CREATE HCATALOG SCHEMA
Define a schema for data stored in a Hive data warehouse using the HCatalog Connector. For more information, see Using the HCatalog Connector in Integrating with Apache Hadoop.
Most of the optional parameters are read out of Hadoop configuration files if available. See the Notes section for further information.
Syntax
CREATE HCATALOG SCHEMA [IF NOT EXISTS] schemaName [AUTHORIZATION user-id] [WITH [HOSTNAME='metastore-host'] [PORT='metastore-port'] [HIVESERVER2_HOSTNAME='hivserver-host'] [WEBSERVICE_HOSTNAME='webHCat-host'] [WEBSERVICE_PORT='webHCat-port'] [WEBHDFS_ADDRESS='webhdfs-address'] [HCATALOG_SCHEMA='hive-schema-name'] [HCATALOG_USER='hcat-username'] [HCATALOG_CONNECTION_TIMEOUT='timeout'] [HCATALOG_SLOW_TRANSFER_LIMIT='xfer-limit'] [HCATALOG_SLOW_TRANSFER_TIME='xfer-time'] ]
Parameters
Parameter | Description | Default Value |
---|---|---|
[IF NOT EXISTS] |
If given, the statement exits without an error when the schema named in schemaName already exists. |
N/A |
schemaName |
The name of the schema to create in the Vertica catalog.
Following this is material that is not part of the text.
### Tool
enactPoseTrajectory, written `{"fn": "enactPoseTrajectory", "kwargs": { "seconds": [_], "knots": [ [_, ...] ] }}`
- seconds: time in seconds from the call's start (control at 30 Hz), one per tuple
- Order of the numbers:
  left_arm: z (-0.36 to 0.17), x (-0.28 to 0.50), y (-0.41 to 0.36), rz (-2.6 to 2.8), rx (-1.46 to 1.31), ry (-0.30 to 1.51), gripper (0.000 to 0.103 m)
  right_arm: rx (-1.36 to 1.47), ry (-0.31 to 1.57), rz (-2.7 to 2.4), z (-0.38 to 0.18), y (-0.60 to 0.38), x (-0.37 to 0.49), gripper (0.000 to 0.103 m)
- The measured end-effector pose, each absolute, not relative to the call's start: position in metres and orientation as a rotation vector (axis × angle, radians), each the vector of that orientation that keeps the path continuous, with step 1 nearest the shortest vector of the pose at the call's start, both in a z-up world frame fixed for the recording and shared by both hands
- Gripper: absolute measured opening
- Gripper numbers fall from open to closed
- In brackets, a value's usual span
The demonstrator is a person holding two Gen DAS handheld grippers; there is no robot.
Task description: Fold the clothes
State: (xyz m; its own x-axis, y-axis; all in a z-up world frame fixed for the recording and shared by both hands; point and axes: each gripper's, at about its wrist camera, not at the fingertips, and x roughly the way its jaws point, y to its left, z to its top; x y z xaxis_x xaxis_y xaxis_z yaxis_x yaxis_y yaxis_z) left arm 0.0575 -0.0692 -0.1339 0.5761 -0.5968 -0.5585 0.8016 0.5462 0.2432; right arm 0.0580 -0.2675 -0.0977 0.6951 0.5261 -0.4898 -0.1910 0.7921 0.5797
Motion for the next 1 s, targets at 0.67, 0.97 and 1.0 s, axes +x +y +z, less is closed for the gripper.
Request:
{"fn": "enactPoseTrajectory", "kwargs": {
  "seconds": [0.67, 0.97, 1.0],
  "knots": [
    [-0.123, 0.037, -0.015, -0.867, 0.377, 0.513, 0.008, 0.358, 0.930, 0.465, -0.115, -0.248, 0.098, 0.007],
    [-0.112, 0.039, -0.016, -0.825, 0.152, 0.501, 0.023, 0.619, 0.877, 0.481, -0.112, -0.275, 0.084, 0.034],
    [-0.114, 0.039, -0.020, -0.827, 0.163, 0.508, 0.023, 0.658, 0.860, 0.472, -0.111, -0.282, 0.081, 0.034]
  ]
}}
The tables in the Hive database will be available through this schema. |
none |
AUTHORIZATION 'user-id' |
The name of a Vertica account to own the schema being created. This parameter is ignored if Kerberos authentication is being used; in that case the current vsql user is used. | current username |
HOSTNAME=
'metastore-host' |
The hostname or IP address of the database server that stores the Hive data warehouse's metastore information. If this value is not specified, hive-site.xml must be available. | none |
PORT=
'metastore-port' |
The port number on which the metastore database is running. | See Notes |
HIVESERVER2_HOSTNAME=
'hiveserver2-host' |
The hostname or IP address of the HiveServer2 service. This parameter is optional if in hive-site.xml you set one of the following properties:
This parameter is ignored if you are using WebHCat. |
none |
WEBSERVICE_HOSTNAME=
'webHCat-host' |
The hostname or IP address of the WebHCat service, if using WebHCat instead of HiveServer2. If this value is not specified, webhcat-site.xml must be available. | none |
WEBSERVICE_PORT=
'webHCat-port' |
The port number on which the WebHCat service is running, if using WebHCat instead of HiveServer2. If this value is not specified, webhcat-site.xml must be available. | See Notes |
WEBHDFS_ADDRESS=
'webhdfs-address' |
The host and port ("host:port") for the WebHDFS service. This parameter is used only for reading ORC and Parquet files. If this value is not set, hdfs-site.xml must be available to read these file types through the HCatalog Connector. | none |
HCATALOG_SCHEMA=
'hive-schema-name' |
The name of the Hive schema or database that the Vertica schema is being mapped to. | schemaName |
HCATALOG_USER=
'hcat-username' |
The username of the HCatalog user to use when making calls to the HiveServer2 or WebHCat server. | current username |
HCATALOG_CONNECTION_TIMEOUT=
'timeout' |
The number of seconds the HCatalog Connector waits for a successful connection to the HiveServer or WebHCat server. A value of 0 means wait indefinitely. | See Notes |
HCATALOG_SLOW_TRANSFER_LIMIT=
'xfer-limit' |
The lowest data transfer rate (in bytes per second) from the HiveServer2 or WebHCat server that the HCatalog Connector accepts. See xfer-time for details. | See Notes |
HCATALOG_SLOW_TRANSFER_TIME=
'xfer-time' |
The number of seconds the HCatalog Connector waits before enforcing the data transfer rate lower limit. After this time has passed, the HCatalog Connector tests whether the data transfer rate is at least as fast as the value set in xfer-limit. If it is not, then the HCatalog Connector breaks the connection and terminates the query. | See Notes |
Notes
The default values for timeout, xfer-limit, and xfer-time are set by the configuration parameters HCatConnectionTimeout, HCatSlowTransferLimit, and HCatSlowTransferTime. See Hadoop Parameters in the Administrator's Guide for more information.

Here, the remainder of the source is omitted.